**INSTRUCTIONS TO FOLLOW**. Please copy exactly the lines that run from the start of the entries to the line containing "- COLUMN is", inclusive.

**DATA TO EXAMINE**.
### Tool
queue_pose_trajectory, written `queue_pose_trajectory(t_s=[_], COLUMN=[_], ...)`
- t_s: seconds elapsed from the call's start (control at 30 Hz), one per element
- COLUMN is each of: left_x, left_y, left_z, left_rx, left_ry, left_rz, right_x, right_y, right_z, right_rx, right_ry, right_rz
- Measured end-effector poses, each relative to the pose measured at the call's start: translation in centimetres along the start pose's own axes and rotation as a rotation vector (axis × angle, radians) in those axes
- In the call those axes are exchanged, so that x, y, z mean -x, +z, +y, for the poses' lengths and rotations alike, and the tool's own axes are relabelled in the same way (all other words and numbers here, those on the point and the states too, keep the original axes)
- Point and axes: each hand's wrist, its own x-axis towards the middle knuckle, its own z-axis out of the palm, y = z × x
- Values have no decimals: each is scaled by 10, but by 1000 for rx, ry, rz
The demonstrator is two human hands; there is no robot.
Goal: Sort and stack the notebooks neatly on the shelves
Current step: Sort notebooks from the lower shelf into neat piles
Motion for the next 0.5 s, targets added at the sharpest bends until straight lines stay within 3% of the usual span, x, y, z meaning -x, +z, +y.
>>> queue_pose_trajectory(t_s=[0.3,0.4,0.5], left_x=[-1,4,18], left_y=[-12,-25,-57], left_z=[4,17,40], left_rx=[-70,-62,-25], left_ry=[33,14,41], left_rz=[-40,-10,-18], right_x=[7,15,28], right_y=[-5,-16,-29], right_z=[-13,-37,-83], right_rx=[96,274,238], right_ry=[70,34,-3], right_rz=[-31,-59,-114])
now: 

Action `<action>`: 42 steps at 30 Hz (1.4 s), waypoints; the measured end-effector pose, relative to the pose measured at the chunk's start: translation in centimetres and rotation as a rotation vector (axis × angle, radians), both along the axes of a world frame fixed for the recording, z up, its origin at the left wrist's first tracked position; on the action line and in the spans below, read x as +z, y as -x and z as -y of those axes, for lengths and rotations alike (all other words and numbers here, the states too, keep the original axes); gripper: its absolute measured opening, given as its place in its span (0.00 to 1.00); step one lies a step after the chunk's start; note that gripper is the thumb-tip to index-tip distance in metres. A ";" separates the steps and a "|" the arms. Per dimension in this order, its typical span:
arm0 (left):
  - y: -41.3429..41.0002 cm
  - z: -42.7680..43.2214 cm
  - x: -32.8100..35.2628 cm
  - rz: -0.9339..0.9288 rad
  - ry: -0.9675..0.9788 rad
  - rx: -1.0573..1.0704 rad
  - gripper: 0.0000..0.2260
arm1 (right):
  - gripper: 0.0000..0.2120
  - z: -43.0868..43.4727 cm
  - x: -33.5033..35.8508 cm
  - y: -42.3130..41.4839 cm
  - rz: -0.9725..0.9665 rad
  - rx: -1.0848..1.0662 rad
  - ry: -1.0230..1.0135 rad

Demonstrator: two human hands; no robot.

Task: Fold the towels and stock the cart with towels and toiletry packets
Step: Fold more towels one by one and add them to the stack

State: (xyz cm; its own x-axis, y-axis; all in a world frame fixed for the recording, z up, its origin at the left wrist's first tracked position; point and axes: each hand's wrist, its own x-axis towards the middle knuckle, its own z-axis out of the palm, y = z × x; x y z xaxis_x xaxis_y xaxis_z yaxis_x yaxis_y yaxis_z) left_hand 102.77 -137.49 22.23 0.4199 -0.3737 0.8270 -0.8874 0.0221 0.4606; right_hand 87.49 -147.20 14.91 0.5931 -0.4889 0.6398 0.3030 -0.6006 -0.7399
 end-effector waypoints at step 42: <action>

**TASK SOLUTION**.
### Tool
queue_pose_trajectory, written `queue_pose_trajectory(t_s=[_], COLUMN=[_], ...)`
- t_s: seconds elapsed from the call's start (control at 30 Hz), one per element
- COLUMN is each of: left_x, left_y, left_z, left_rx, left_ry, left_rz, right_x, right_y, right_z, right_rx, right_ry, right_rz

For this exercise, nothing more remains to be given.